Obama supporters point out that he needs 60 votes in the Senate to avoid a Republican filibuster, and will only have 59 once Franken is seated (God alone knoweth when that will happen, and perhaps only 58 if Lieberman channels Vikdun Quisling again). Since Obama is essentially conservative, as reflected in all his economic appointments, and unlikely to challenge the status quo without substantial progressive pressure, it is incumbent on progressives to apply that pressure and to lean on Senate Democrats to smack the Republicans down hard by abolishing the anti-democratic filibuster rule.
Contrary to popular misconception, filibuster was neither a constitutional provision nor part of the original Senate rules. A simple majority could close debate from the adoption of the constitution until a rules change during the recodification of Senate rules under Vice President Aaron Burr’s supervision in 1806. There is debate among historians whether the rule allowing unlimited debate in the Senate was an unintentional error or was introduced by Burr in anticipation of conflict with President Jefferson’s administration. In any case, it overturned the original procedure used by the Senate.
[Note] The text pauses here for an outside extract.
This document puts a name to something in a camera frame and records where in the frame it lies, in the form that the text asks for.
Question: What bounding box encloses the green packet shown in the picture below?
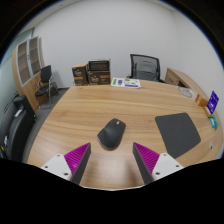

The filibuster was not used until debates over the National Bank in the 1830s and its repeated use in that period culminated in an attempt by Henry Clay to restore the Senate’s ability to close debate by simple majority vote, which failed only narrowly. Republican Senate obstructionism to President Wilson’s war policies led to a threat by the Democratic majority to restore simple majority vote to close debate and this action was averted only by adoption of Rule 22, which permitted the Senate to vote cloture by a three-fifths majority. This is the rule under which the Senate currently operates.
The history of the filibuster has not been particularly distinguished, being primarily the refuge of southern racists to thwart civil rights legislation and right-wing Republicans to attack the New Deal, the Great Society, and progressive judicial appointments under Democratic Presidents.
Obama’s “bipartisanship” is nothing more than Clinton’s “triangulation” dressed up as “change we can believe in.” Progressives know very well that “bipartisanship” only ends up with Republican-crafted policies being implemented by Democrats, because it is always the Democrats who have to yield to intransigent Republicans. If FDR had tried to win a Republican majority for Social Security, there would be no Social Security today. The same goes for the Voting Rights Act and Medicare under LBJ. If LBJ had tried Obama’s nonsensical approach to dealing with right-wing Republicans, there would be no President Obama today.
Progressives need to set a fire under Obama to cease caving in to failed Republican policies. It’s time to remind him that the Republicans are the party of Hoover, Reagan and Bush — the authors of the failed policies that have twice brought us to economic collapse in a century — and that the Democrats are the party of FDR and LBJ.
And a major step forward would be to prevent further Republican obstructionism by abolishing the filibuster rule in the Senate and restoring the cloture by simple majority rule that the founders adopted.
Unless, of course, we want 20% unemployment by this time next year.